PROBLEM STATEMENT »
Drop the images; return everything else in the listing below exactly.
───── DATASET CONTENT ─────
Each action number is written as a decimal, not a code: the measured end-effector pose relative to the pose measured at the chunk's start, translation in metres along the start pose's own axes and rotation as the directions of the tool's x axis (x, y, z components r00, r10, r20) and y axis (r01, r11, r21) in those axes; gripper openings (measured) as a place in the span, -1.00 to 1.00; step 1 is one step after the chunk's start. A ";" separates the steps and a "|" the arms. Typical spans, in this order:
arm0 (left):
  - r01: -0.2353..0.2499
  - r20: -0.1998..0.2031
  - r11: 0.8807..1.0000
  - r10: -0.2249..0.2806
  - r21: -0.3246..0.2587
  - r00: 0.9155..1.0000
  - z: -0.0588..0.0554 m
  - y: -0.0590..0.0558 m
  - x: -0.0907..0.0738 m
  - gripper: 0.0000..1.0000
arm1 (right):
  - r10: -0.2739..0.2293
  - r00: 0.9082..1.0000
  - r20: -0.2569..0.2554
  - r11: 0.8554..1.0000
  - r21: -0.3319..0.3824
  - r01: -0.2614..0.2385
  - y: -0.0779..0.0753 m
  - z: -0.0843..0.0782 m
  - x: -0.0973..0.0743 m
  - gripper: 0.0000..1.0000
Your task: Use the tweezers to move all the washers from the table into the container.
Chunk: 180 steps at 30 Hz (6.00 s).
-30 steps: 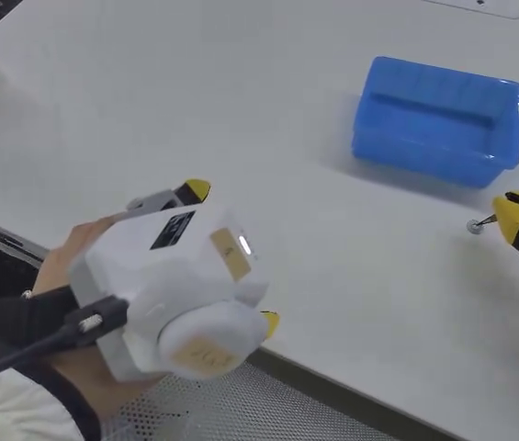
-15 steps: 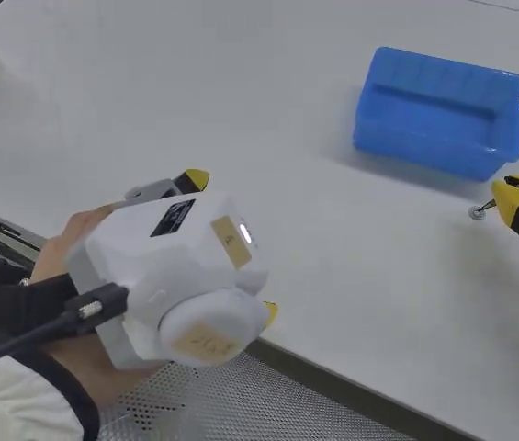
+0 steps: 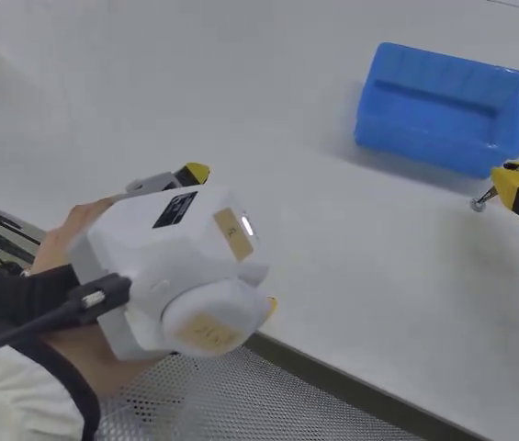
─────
TASK ANSWER »
Each action number is written as a decimal, not a code: the measured end-effector pose relative to the pose measured at the chunk's start, translation in metres along the start pose's own axes and rotation as the directions of the tool's x axis (x, y, z components r00, r10, r20) and y axis (r01, r11, r21) in those axes; gripper openings (measured) as a place in the span, -1.00 to 1.00; step 1 is one step after the chunk's start. A ";" separates the steps and a "|" the arms. Typical spans, in this order:
arm0 (left):
  - r01: -0.2353..0.2499
  - r20: -0.1998..0.2031
  - r11: 0.8807..1.0000
  - r10: -0.2249..0.2806
  - r21: -0.3246..0.2587
  - r00: 0.9155..1.0000
  - z: -0.0588..0.0554 m
  - y: -0.0590..0.0558 m
  - x: -0.0907..0.0738 m
  - gripper: 0.0000..1.0000
arm1 (right):
  - r10: -0.2739..0.2293
  - r00: 0.9082..1.0000
  - r20: -0.2569..0.2554
  - r11: 0.8554..1.0000
  - r21: -0.3319..0.3824
  - r01: -0.2614..0.2385
  - y: -0.0779..0.0753 m
  - z: -0.0843..0.0782 m
  - x: -0.0973..0.0743 m
  - gripper: 0.0000..1.0000
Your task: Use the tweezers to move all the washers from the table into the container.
Chunk: 180 steps at 30 Hz (6.00 s).
-30 steps: 
-15 steps: 
+0 steps: 

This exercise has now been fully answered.